Okay but what I really want to do is go back to this .custom .header area #header area. Oh right, I’ve got this minimum height. Let’s get rid of that minimum height. And you know, you can do a couple of things with borders too.

So for example, if you wanted thi sot have a sense of having a little bit of a shadow, what you could do then is to first, grab this color and I think I would… let’s see, let’s just grab it from Colorzilla. Let’s grab that color, copy.

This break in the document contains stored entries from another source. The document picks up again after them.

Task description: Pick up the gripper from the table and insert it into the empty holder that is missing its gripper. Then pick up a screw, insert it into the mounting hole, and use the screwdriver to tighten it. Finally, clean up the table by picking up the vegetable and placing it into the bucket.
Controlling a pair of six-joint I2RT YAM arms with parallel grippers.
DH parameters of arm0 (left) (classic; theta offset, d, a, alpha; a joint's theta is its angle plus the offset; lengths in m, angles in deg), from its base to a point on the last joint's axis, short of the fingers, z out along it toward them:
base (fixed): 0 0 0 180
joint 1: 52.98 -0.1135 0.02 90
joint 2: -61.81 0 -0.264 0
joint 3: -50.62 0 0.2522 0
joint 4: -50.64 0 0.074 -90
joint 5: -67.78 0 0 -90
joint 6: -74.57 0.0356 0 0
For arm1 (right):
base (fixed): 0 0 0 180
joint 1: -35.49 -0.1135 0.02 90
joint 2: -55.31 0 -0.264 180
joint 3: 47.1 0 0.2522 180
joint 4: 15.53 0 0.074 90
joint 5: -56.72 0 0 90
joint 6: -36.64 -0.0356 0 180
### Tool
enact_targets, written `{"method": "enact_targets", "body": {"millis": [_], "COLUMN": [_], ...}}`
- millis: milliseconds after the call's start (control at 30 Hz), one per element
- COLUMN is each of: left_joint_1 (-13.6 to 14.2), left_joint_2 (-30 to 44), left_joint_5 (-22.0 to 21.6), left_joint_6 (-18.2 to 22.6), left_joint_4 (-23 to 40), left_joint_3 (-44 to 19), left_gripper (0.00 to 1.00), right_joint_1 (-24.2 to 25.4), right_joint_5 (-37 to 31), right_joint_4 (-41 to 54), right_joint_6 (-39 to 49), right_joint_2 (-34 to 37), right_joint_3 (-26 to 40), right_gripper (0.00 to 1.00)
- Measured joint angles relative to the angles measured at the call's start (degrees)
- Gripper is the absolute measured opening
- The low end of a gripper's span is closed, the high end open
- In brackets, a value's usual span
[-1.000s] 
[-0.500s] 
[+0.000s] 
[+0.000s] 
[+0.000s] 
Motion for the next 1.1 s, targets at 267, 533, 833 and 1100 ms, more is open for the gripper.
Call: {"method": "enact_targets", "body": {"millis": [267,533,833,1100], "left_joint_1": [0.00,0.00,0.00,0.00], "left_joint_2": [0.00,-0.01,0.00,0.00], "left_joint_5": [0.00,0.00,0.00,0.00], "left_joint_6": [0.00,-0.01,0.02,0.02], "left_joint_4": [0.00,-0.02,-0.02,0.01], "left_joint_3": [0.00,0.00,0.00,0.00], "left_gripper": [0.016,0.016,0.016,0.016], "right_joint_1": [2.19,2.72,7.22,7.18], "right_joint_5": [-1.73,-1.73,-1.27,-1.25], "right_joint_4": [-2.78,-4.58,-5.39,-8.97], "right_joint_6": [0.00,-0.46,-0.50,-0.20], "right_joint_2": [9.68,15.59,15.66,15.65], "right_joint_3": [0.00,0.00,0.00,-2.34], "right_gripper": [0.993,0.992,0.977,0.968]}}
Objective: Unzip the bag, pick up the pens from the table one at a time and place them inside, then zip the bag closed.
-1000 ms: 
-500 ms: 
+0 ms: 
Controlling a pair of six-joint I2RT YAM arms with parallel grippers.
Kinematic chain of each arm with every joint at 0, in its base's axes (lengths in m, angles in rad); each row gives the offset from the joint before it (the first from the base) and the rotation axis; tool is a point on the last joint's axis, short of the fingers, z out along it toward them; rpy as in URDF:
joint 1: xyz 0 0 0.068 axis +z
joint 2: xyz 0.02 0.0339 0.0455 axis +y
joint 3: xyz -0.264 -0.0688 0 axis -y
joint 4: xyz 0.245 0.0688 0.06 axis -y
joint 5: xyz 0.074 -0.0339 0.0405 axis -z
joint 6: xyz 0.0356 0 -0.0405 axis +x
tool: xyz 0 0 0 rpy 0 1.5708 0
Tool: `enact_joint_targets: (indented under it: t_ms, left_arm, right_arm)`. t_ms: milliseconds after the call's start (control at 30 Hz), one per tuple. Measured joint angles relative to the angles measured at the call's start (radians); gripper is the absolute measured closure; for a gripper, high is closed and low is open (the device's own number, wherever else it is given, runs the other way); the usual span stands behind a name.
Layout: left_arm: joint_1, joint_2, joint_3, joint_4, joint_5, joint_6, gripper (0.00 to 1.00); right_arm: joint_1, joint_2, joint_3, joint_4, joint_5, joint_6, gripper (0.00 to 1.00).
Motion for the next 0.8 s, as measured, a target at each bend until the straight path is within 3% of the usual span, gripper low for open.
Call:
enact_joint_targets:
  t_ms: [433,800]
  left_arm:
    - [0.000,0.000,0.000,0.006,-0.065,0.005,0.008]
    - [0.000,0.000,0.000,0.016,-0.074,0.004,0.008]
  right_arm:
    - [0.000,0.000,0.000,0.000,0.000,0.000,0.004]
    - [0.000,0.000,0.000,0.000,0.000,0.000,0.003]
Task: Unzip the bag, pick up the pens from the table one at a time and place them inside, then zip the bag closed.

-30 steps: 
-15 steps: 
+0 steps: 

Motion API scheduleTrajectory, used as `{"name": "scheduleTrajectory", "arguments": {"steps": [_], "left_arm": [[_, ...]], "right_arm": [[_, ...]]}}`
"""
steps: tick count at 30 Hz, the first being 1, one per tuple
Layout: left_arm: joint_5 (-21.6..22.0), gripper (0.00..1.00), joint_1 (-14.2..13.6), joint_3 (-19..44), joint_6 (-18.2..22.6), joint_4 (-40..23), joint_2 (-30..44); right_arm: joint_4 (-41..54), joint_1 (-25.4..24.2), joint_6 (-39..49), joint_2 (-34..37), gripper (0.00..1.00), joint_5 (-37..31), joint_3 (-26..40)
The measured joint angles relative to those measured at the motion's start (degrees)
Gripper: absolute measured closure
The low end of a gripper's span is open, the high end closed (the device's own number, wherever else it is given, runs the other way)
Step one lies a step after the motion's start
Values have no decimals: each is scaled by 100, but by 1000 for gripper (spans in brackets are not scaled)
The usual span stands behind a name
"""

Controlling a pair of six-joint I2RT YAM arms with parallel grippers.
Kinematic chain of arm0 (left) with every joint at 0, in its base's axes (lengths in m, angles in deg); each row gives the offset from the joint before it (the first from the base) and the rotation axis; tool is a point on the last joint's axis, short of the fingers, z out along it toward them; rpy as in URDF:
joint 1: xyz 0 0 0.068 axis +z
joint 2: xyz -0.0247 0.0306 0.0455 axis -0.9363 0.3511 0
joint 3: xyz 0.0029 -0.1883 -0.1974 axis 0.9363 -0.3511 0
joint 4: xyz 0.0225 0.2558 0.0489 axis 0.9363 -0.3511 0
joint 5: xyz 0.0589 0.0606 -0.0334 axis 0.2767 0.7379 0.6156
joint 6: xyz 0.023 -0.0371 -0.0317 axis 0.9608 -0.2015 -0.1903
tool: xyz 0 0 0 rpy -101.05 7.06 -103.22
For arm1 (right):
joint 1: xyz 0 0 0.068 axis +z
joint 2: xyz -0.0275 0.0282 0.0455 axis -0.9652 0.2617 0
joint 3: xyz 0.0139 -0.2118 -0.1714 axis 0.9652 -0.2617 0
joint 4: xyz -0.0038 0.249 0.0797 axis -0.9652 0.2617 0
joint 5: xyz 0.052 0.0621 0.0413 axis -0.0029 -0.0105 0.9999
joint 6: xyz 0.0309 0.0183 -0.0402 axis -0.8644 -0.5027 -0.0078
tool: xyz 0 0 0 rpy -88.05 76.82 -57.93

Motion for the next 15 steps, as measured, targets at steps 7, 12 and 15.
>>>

And so what we’ll say here is border bottom: and then solid 1 px and then that color. So you can see it’s now very lightly placed this color here. And then what we do is we go to… then we’re going to create a little shadow effect at the other side of that so .custom content area which is the next area below and we’ll say border top: solid 1px #efefef; And maybe we need to make that 2 and yeah, 2 is a good idea. Now you can see this really light grey line. All we want to do is get rid of this here so if we said .custom #header border none, okay that got rid of that funny little line. So now what we have is a you know, we have our graduated color coming down to a darker line which sort of suggests a little bit of a ripple and then a lighter grey line which suggests a shadow. And you know, you could make it 3 pixels instead of that to make it seem like it’s standing out more but this is a way where you can start to get a little bit of… where you can get some style out of these things without having to use a significant background image.

And in fact, yeah well, that I guess, that’s the point I wanted to make was that you can use this gradient system for styling just about anything including headers and footers and that kind of stuff.